[Work instructions] Can you return the records below exactly as they stand, but only from the first line through the one with "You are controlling"?

Items listed in a dataset:
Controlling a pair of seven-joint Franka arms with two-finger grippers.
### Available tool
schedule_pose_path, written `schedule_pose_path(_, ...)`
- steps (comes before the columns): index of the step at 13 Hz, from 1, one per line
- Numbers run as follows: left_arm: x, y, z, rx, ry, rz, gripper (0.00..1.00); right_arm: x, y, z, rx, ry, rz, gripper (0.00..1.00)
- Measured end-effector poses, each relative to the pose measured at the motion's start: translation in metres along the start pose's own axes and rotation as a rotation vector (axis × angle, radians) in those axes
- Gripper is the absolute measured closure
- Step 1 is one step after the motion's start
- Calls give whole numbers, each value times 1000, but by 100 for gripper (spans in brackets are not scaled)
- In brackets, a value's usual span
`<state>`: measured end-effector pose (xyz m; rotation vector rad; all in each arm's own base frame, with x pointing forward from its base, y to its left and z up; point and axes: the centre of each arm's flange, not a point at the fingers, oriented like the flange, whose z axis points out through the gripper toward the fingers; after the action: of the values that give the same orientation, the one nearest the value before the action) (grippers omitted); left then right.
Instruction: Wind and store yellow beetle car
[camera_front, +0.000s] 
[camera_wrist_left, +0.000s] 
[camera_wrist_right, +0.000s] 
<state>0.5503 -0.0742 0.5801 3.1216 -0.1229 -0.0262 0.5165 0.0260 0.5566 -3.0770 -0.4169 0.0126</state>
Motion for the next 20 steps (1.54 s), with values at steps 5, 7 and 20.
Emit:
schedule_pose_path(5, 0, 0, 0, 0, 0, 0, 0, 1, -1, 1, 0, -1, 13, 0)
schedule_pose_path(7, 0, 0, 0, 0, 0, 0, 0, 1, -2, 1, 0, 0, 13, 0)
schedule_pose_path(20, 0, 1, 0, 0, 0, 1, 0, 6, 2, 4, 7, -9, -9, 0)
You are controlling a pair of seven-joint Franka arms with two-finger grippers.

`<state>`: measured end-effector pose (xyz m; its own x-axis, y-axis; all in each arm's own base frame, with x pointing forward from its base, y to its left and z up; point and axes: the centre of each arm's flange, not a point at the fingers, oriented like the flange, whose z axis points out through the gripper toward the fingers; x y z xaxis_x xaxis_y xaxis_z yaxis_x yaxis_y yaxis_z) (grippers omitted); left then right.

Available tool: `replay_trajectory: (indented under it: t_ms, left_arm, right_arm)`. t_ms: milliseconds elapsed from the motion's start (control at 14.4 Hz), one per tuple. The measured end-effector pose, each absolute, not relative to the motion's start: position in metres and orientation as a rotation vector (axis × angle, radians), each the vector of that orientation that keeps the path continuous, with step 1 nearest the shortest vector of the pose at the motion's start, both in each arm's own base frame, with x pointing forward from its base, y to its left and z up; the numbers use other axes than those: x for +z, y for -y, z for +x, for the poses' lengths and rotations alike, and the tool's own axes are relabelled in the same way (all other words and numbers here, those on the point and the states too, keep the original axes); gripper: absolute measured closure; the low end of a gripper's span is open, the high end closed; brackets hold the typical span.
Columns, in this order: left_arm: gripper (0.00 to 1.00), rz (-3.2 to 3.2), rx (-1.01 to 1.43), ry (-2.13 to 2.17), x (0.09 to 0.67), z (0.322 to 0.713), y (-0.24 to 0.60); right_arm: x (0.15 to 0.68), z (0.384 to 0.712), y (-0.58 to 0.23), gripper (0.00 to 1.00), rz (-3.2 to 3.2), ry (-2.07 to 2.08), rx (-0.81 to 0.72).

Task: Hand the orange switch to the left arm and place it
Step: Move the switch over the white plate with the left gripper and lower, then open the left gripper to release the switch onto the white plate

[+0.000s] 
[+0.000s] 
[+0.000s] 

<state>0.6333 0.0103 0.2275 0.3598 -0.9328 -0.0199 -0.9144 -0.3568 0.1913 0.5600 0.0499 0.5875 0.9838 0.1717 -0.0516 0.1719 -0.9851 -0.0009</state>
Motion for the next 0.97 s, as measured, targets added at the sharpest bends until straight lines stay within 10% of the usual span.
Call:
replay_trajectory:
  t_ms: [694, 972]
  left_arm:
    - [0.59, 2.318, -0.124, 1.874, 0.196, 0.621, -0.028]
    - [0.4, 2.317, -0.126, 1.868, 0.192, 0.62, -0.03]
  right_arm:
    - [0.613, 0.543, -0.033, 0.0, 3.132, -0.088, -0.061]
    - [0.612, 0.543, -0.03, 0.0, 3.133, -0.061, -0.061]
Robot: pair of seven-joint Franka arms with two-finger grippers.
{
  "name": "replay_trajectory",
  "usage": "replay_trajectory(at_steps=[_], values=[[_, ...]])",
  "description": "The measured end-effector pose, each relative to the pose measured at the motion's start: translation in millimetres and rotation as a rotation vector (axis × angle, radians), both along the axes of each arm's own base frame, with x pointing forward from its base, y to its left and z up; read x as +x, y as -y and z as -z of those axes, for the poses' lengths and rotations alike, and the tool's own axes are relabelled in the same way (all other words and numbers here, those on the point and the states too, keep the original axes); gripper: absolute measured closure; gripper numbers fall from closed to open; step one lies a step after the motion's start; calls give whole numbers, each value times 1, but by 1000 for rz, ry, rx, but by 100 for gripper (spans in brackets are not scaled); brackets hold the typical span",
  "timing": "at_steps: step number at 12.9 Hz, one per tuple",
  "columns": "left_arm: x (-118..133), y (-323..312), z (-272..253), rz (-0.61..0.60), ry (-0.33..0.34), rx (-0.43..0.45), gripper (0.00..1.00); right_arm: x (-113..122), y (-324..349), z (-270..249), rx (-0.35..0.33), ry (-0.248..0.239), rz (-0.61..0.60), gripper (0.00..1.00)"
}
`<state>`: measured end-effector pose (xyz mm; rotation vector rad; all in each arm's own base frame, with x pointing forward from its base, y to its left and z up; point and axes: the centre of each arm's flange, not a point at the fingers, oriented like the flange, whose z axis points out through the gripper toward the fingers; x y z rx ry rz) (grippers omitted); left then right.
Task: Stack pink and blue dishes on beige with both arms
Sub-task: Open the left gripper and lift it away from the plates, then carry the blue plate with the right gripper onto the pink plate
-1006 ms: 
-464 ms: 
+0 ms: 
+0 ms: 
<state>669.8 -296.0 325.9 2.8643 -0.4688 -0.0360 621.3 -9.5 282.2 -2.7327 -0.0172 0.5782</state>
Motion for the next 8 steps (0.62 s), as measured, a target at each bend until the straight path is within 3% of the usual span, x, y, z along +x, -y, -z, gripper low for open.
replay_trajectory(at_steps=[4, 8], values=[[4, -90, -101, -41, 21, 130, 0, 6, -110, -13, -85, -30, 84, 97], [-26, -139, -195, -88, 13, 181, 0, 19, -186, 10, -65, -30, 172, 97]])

[Response to the task]
Controlling a pair of seven-joint Franka arms with two-finger grippers.
### Available tool
schedule_pose_path, written `schedule_pose_path(_, ...)`
- steps (comes before the columns): index of the step at 13 Hz, from 1, one per line
- Numbers run as follows: left_arm: x, y, z, rx, ry, rz, gripper (0.00..1.00); right_arm: x, y, z, rx, ry, rz, gripper (0.00..1.00)
- Measured end-effector poses, each relative to the pose measured at the motion's start: translation in metres along the start pose's own axes and rotation as a rotation vector (axis × angle, radians) in those axes
- Gripper is the absolute measured closure
- Step 1 is one step after the motion's start
- Calls give whole numbers, each value times 1000, but by 100 for gripper (spans in brackets are not scaled)
- In brackets, a value's usual span
`<state>`: measured end-effector pose (xyz m; rotation vector rad; all in each arm's own base frame, with x pointing forward from its base, y to its left and z up; point and axes: the centre of each arm's flange, not a point at the fingers, oriented like the flange, whose z axis points out through the gripper toward the fingers; after the action: of the values that give the same orientation, the one nearest the value before the action) (grippers omitted); left then right.
Instruction: Wind and store yellow beetle car
[camera_front, +0.000s] 
[camera_wrist_left, +0.000s] 
[camera_wrist_right, +0.000s] 
<state>0.5503 -0.0742 0.5801 3.1216 -0.1229 -0.0262 0.5165 0.0260 0.5566 -3.0770 -0.4169 0.0126</state>
Motion for the next 20 steps (1.54 s), with values at steps 5, 7 and 20.
Emit:
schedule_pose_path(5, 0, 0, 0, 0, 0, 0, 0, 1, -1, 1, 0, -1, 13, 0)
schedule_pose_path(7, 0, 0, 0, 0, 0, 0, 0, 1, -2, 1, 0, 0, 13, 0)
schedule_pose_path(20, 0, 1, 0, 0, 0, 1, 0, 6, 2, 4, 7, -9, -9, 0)
You are controlling a pair of seven-joint Franka arms with two-finger grippers.

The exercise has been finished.